Ms. Webb has extensive experience advising clients on data privacy and intellectual property aspects of various corporate transactions, such as mergers and acquisitions, spin‑offs and separations, licensing arrangements, partnerships, joint ventures and collaborations. Ms. Webb also negotiates and structures transactions involving the licensing, acquisition and commercialization of data and intellectual property assets across various industries and technologies.

Ms. Webb is a member of the Cybersecurity & Data Privacy Practice, where she also routinely assists clients with policy development and incident response.

Ms. Webb is recognized by the International Association of Privacy Professionals (IAPP) and the American Bar Association as a Privacy Law Specialist. She is certified by the IAPP as a Certified Information Privacy Professional in the laws of the United States (CIPP/US) and the laws of the European Union (CIPP/E) and as a Certified Information Privacy Manager (CIPM). Ms. Webb is also a member of the IAPP’s Exam Development Advisory Board for the CIPP/US exam.
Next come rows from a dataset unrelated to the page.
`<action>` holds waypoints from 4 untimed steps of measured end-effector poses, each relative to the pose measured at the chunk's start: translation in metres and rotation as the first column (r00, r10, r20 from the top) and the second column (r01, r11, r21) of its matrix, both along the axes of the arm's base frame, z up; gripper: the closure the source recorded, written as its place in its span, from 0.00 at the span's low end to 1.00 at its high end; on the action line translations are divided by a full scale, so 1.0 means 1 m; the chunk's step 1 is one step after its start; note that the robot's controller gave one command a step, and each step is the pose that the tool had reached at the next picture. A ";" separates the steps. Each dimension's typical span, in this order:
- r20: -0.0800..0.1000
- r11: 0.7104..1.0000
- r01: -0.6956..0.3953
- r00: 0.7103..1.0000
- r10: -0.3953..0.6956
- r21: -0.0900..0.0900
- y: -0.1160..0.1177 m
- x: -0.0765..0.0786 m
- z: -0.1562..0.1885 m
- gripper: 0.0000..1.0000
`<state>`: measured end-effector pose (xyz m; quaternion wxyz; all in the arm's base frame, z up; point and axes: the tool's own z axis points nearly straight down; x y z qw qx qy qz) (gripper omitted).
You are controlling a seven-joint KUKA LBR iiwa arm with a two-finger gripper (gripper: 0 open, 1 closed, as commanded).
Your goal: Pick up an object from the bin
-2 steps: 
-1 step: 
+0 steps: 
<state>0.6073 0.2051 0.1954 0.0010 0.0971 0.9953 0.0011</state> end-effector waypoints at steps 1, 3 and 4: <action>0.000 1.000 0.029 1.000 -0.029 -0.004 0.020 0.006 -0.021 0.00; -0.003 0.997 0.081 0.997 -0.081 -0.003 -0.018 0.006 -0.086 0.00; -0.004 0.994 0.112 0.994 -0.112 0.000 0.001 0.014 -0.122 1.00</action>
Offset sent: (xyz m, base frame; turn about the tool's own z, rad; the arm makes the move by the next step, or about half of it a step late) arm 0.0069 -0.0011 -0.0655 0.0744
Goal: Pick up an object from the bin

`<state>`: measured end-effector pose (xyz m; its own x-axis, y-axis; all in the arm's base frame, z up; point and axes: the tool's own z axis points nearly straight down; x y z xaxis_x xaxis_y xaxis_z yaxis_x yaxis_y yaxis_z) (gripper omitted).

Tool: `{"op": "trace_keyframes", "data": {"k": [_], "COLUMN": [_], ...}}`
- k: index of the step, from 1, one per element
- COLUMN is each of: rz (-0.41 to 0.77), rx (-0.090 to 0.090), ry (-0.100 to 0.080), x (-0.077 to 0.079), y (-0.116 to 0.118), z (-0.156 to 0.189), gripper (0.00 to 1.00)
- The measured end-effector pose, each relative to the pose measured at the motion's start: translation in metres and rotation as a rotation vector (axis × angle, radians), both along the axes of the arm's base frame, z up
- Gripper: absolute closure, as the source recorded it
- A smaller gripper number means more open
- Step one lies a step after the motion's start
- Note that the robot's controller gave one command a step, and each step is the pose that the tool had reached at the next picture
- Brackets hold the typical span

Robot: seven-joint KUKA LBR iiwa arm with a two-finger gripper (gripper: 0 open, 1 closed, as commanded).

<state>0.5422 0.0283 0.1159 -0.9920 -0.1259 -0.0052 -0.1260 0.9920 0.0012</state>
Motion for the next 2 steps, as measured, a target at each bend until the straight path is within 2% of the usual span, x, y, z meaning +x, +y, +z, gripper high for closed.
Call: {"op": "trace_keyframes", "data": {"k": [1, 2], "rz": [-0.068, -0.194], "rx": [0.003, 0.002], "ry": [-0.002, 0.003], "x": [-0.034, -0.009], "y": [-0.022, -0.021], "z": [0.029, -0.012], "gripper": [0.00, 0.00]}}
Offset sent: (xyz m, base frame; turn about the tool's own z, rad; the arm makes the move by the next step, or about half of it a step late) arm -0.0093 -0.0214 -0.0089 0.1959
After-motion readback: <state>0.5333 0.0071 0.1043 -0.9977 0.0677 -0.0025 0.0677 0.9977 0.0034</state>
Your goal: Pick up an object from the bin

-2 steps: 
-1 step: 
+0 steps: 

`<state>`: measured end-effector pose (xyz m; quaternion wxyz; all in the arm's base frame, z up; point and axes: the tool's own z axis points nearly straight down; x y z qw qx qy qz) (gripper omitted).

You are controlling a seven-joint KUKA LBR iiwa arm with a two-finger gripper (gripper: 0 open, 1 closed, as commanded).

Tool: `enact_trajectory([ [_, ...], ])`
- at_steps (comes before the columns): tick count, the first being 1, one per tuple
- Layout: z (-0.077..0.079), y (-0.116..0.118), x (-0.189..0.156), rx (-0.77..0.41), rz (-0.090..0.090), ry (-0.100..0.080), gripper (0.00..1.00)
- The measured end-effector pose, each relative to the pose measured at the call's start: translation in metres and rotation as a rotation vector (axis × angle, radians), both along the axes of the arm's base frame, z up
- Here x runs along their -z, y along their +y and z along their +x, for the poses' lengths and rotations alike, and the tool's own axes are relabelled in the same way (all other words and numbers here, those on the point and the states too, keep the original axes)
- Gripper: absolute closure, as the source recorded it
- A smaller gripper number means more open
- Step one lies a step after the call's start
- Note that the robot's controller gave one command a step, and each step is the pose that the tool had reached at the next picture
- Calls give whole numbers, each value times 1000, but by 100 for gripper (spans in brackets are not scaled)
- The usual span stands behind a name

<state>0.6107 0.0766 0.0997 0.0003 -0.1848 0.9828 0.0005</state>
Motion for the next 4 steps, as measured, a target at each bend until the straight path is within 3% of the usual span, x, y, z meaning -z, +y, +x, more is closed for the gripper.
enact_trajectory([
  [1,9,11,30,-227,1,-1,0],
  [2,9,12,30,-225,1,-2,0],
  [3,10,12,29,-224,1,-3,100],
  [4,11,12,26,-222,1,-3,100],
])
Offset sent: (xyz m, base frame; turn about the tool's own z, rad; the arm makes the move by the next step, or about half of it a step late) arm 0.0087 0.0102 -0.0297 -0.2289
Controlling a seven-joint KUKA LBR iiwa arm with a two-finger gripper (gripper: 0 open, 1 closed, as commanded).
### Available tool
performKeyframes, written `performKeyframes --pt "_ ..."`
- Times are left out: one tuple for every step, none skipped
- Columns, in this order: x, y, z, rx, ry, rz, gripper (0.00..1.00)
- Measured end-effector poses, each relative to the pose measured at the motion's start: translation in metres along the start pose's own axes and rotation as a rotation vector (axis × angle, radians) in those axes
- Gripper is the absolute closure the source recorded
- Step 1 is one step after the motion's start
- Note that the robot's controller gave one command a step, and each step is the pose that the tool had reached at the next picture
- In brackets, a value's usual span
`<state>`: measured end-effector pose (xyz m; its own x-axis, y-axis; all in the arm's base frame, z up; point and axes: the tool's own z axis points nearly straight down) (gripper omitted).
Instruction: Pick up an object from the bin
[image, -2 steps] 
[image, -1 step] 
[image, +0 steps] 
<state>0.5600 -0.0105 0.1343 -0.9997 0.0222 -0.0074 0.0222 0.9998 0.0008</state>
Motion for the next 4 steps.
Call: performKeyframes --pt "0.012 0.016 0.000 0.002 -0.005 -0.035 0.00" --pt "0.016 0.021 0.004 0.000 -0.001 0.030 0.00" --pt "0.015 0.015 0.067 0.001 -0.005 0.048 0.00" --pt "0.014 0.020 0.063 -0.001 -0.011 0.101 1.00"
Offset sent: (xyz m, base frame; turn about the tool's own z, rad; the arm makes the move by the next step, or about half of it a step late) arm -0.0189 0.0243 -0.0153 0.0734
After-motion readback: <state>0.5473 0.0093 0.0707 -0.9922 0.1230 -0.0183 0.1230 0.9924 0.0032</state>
Ms. Webb’s notable matters include representing:

  • Mylan in its $50 billion combination with Upjohn, a division of Pfizer, to form Viatris, and Viatris in its divestitures totaling $6.94 billion in value, including the $3.335 billion combination of its biosimilars portfolio with Biocon Biologics and the divestitures of its Over the Counter, Women’s Healthcare and Active Pharmaceutical Ingredients businesses;
  • Afterpay in its $29 billion acquisition by Block;
  • Paramount’s special committee in the pending $28 billion merger with Skydance;
  • Amazon in its $8.45 billion acquisition of MGM;
  • Brookfield Renewable in its strategic partnership with Cameco to acquire Westinghouse for $8 billion;
  • Illumina in its $8 billion acquisition and subsequent spin-off of GRAIL and its co‑development agreement with SomaLogic;
  • AmerisourceBergen in its $6.5 billion acquisition of Walgreens’ Alliance Healthcare businesses;
  • Light & Wonder in the $6.05 billion sale of SG Lottery to Brookfield, the $1.02 billion sale of OpenBet to Endeavor and its acquisition of the remaining stake in SciPlay;
  • The Snyder family in the $6.05 billion sale of the NFL’s Washington Commanders to a partnership led by Josh Harris;
  • Star Bulk in its $2.1 billion combination with Eagle Bulk Shipping;
  • American Securities and Lindsay Goldberg in Amentum’s $1.9 billion acquisition of PAE;
  • Route Mobile and its founding shareholders in the ₹59.22 billion sale of a majority stake in Route Mobile to Proximus Group;
  • ZimVie in the pending $375 million sale of its spine business to H.I.G. Capital;
  • BDT & MSD and its affiliates in connection with multiple acquisitions, structured investments and other transactions, including:
    • BDT’s combination with MSD Partners; and
    • the take-private acquisition of Weber, valuing Weber at $3.7 billion;
  • Bacardi in its acquisition of ILEGAL Mezcal;
  • DRI Capital in its acquisition of a royalty interest in Orserdu from Eisai, its acquisition of a second royalty interest in Orserdu from Radius Health and the $210 million sale of its TZIELD royalty interest to Sanofi;
  • Lindsay Goldberg and its portfolio companies in connection with multiple transactions, including Amentum’s Reverse Morris Trust merger with Jacobs’ Critical Mission Solutions and Cyber and Intelligence businesses, creating a combined organization with $13 billion in revenue, and the acquisition of Golden State Foods;
  • the underwriters in the IPO of On Holding;
  • Pitney Bowes in the sale of Borderfree to Global‑e; and
  • Quibi in its sale to Roku.

Ms. Webb is from Princeton, New Jersey. She received a B.A. with Distinction in the Major from Yale College in 2012. After graduating from Yale, Ms. Webb was a legal analyst at an investment bank in New York City. She received a J.D. from Harvard Law School in 2017, where she was the Business and Bluebook Chair of the Law Review and a John M. Olin Fellow in Law & Economics.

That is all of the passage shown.